For a time after the Squire had driven away, Clement had sat his horse and stared after him, and in his rage had wished him dead. He had prepared himself for opposition, he had looked to be repulsed—he had expected nothing else. But in the scene which his fancy had pictured, his part had been one of dignity; he had owned his aspirations like a man, he had admitted his insufficiency with modesty, he had pleaded the power of love with eloquence, he had won even from the Squire a meed of unwilling approbation.
But the scene, as played, had run on other lines. The old man had crushed him. He had sworn at him, refused to listen to him, had insulted him, had treated him as no better than a shop-boy. And all this had cut to the quick. For Clement, born after Ovington had risen from the ranks, had his pride and his self-respect, and humiliated, he cursed with all his soul the prejudice and hide-bound narrowness of the Squire and all his caste. For the time he was more than a radical, he was a republican. If by a gesture he could have swept away King and Commons, lords and justices, he would not have held his hand.
It took him some time to recover, and it was only when he found himself, he hardly knew how, upon the bridge at Garthmyle that he grew more cool.
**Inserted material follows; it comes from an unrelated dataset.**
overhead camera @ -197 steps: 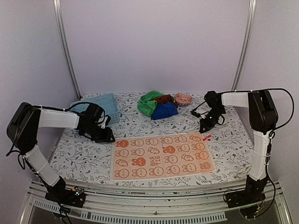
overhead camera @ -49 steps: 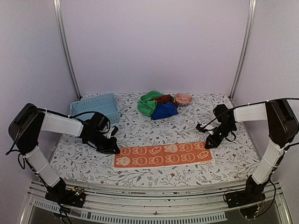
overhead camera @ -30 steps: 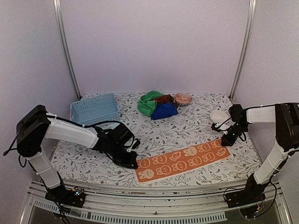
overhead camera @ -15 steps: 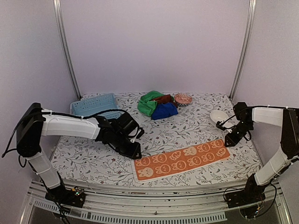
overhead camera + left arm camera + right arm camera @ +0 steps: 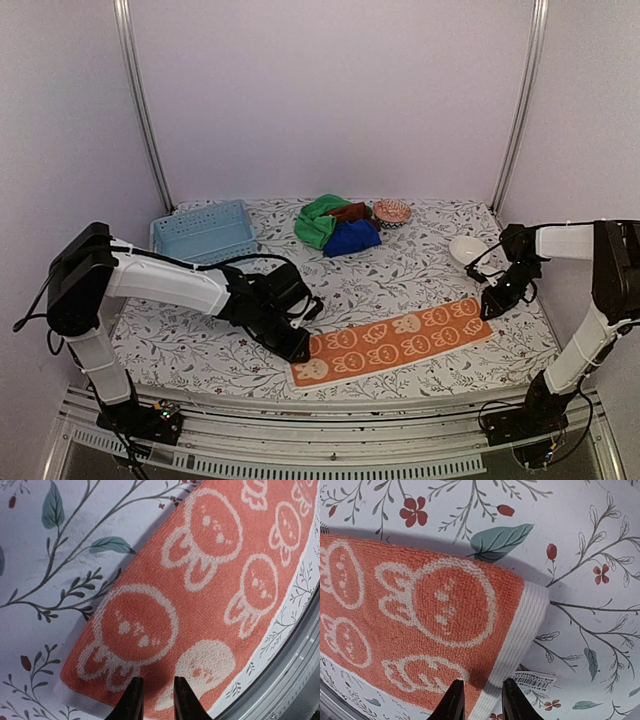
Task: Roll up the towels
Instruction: Adjust the towel at the center of the board.
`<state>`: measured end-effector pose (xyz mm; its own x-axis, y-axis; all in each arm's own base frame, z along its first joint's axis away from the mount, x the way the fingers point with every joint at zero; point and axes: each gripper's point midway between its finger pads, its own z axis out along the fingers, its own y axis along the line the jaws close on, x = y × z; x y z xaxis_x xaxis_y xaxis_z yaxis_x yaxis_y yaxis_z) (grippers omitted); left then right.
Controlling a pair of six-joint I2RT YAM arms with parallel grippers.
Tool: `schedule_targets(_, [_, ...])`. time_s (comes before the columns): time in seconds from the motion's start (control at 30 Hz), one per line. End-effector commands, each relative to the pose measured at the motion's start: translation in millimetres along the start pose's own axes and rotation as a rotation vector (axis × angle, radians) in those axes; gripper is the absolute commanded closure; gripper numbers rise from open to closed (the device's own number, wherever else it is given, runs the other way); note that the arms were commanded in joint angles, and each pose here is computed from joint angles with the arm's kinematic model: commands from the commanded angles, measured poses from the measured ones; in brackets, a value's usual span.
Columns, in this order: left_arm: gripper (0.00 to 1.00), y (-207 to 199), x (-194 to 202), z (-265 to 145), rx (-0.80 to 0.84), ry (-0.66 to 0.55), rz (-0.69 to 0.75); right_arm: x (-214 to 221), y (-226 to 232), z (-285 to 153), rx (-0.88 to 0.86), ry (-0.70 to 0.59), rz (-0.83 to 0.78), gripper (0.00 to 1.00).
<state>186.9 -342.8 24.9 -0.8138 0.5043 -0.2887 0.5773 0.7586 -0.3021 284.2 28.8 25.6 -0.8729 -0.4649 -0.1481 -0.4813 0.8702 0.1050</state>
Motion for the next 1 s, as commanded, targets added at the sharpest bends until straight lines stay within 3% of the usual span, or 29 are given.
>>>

Even then he was not quite himself. He had vowed that he would not see Josina again until he had claimed her from her father; but the Squire’s treatment, he now felt, had absolved him from this, and the temptation to see her was great. He longed to pour out his mind to her, and to tell her how he had been insulted, how he had been treated. Perhaps, even, he must say farewell to her—he must give her up.
For he was not all hero, and the task before him seemed for the time too prodigious, the labor too little hopeful. The Hydra had so many heads, and roared so fearfully that for a moment his courage sank before it—and his love. He felt that he must yield, that he must see Josina and tell her so. In any event she ought to know what had happened, and presently he put up his horse at the inn and made by a roundabout road for their meeting-place by the brook.
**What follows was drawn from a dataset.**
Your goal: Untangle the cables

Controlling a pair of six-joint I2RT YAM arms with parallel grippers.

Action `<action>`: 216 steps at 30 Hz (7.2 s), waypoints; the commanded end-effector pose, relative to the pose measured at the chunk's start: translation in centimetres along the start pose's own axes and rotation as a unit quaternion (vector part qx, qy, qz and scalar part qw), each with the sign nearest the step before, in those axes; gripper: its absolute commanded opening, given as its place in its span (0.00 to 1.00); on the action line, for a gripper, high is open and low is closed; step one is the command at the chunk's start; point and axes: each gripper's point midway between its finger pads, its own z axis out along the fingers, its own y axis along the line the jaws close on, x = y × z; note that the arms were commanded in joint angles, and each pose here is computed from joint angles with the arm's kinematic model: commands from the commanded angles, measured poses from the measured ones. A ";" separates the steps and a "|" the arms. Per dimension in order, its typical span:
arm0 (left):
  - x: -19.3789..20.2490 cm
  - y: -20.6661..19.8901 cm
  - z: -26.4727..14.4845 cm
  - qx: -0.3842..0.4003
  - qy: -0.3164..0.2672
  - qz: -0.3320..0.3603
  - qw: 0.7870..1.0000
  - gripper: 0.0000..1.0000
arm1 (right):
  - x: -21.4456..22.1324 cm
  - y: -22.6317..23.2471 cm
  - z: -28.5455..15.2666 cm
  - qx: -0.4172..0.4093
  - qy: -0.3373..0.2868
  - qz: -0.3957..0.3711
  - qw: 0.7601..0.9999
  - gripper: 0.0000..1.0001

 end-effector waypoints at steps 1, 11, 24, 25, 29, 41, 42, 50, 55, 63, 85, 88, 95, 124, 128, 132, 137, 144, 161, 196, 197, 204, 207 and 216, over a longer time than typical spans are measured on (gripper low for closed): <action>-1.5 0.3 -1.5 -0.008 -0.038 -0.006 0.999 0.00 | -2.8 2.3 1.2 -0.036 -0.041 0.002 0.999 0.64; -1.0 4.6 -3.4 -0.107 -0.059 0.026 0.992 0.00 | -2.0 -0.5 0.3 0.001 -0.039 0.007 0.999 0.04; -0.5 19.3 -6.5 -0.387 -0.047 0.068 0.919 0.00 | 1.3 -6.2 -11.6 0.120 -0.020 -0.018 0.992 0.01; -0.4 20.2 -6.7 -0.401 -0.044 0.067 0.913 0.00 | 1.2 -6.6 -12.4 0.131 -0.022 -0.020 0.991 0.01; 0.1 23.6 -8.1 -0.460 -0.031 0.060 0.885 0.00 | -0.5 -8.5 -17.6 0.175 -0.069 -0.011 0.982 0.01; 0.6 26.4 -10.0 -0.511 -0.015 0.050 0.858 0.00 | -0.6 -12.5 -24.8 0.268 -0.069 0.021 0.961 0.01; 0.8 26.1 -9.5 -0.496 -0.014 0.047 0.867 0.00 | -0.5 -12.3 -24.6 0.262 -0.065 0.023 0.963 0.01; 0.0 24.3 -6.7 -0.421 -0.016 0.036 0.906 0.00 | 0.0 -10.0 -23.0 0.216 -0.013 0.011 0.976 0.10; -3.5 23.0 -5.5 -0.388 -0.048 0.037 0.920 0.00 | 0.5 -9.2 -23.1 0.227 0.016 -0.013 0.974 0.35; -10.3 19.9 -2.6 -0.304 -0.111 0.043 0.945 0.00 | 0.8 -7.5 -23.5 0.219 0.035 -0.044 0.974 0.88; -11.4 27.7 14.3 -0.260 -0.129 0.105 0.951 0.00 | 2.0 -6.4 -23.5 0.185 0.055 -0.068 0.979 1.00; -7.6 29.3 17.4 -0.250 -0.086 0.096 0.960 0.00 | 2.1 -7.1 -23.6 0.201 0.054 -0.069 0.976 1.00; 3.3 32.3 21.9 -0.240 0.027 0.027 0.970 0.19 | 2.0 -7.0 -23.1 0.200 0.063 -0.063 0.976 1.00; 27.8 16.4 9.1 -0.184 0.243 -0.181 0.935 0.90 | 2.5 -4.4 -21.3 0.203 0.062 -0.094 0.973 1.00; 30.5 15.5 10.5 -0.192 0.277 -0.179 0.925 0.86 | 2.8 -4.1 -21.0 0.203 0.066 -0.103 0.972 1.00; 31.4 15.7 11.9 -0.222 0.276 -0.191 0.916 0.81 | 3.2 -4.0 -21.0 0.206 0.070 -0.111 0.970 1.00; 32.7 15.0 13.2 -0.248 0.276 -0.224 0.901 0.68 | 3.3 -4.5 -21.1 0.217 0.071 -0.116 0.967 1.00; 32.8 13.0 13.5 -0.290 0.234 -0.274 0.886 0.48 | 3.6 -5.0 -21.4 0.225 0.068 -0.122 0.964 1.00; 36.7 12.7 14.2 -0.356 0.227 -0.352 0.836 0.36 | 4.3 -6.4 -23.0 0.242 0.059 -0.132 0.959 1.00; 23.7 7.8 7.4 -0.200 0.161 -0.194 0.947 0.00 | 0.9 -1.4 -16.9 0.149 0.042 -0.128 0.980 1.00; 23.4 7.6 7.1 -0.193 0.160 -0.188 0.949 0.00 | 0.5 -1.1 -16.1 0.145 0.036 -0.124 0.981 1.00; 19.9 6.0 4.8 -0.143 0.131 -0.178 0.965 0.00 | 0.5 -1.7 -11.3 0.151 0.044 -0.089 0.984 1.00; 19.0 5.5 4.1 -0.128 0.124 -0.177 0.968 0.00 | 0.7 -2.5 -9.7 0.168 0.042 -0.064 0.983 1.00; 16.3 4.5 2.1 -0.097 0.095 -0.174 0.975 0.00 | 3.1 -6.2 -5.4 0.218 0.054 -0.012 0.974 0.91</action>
There was but a chance that she would visit it, and in the meantime he had to exercise what patience he might. His castles in the air had fallen and he had not the spirit to rebuild them. He sat gazing moodily on the rippling face of the water, or watched the ousel curtsying on its stone; and he almost despaired. He had known the Squire to be formidable, he now knew him to be impossible. He looked down the stream to where Garth, lofty and fortress-like, raised its twisted chimneys above the trees, and he shook his fist at it. Remote and islanded on its knoll, rising amid ancestral trees, it stood for all that the Squire stood for—governance, privilege, tradition, the past—all the things he had not, all the things that mocked him.
He lingered there, savoring his melancholy, until the sun went down behind the hills, and then, attacked by the pangs of hunger, he made his way back to the village inn. Here he satisfied his appetite on such home-baked bread and yellow butter and nut-brown ale as are not in these degenerate times; and for wellnigh an hour he sat brooding in the sanded parlor surrounded by china cats and dogs—they too, would be of value nowadays. At length with a heavy heart—for what was he to do next?—he rode out of the yard, and crossing the bridge under the shadowy bulk of the squat church tower, he set his horse’s head for home. It was nearly dark.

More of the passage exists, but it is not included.